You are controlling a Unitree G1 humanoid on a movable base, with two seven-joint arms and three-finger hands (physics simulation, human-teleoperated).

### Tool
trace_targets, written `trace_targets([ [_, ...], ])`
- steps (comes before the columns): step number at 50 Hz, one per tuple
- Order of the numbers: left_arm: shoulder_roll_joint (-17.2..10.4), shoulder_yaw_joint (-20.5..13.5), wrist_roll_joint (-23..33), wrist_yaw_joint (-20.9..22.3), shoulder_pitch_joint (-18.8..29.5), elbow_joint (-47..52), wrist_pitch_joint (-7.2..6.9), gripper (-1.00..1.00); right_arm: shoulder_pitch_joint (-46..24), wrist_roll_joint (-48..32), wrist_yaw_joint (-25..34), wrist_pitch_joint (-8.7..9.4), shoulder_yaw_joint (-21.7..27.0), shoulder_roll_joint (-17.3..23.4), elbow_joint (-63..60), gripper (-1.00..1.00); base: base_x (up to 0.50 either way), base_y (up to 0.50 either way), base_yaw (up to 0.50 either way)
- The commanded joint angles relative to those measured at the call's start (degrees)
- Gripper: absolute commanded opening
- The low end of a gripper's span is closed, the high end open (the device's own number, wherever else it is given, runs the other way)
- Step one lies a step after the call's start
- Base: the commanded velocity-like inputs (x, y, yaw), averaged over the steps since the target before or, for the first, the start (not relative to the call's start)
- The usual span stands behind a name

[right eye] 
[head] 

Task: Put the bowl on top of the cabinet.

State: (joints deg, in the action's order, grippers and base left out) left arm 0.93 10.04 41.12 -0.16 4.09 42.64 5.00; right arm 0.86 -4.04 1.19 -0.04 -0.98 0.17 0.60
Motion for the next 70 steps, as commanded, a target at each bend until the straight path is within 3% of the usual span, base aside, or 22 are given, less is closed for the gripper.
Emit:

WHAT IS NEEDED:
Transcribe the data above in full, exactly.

WORKED SOLUTION:
You are controlling a Unitree G1 humanoid on a movable base, with two seven-joint arms and three-finger hands (physics simulation, human-teleoperated).

### Tool
trace_targets, written `trace_targets([ [_, ...], ])`
- steps (comes before the columns): step number at 50 Hz, one per tuple
- Order of the numbers: left_arm: shoulder_roll_joint (-17.2..10.4), shoulder_yaw_joint (-20.5..13.5), wrist_roll_joint (-23..33), wrist_yaw_joint (-20.9..22.3), shoulder_pitch_joint (-18.8..29.5), elbow_joint (-47..52), wrist_pitch_joint (-7.2..6.9), gripper (-1.00..1.00); right_arm: shoulder_pitch_joint (-46..24), wrist_roll_joint (-48..32), wrist_yaw_joint (-25..34), wrist_pitch_joint (-8.7..9.4), shoulder_yaw_joint (-21.7..27.0), shoulder_roll_joint (-17.3..23.4), elbow_joint (-63..60), gripper (-1.00..1.00); base: base_x (up to 0.50 either way), base_y (up to 0.50 either way), base_yaw (up to 0.50 either way)
- The commanded joint angles relative to those measured at the call's start (degrees)
- Gripper: absolute commanded opening
- The low end of a gripper's span is closed, the high end open (the device's own number, wherever else it is given, runs the other way)
- Step one lies a step after the call's start
- Base: the commanded velocity-like inputs (x, y, yaw), averaged over the steps since the target before or, for the first, the start (not relative to the call's start)
- The usual span stands behind a name

[right eye] 
[head] 

Task: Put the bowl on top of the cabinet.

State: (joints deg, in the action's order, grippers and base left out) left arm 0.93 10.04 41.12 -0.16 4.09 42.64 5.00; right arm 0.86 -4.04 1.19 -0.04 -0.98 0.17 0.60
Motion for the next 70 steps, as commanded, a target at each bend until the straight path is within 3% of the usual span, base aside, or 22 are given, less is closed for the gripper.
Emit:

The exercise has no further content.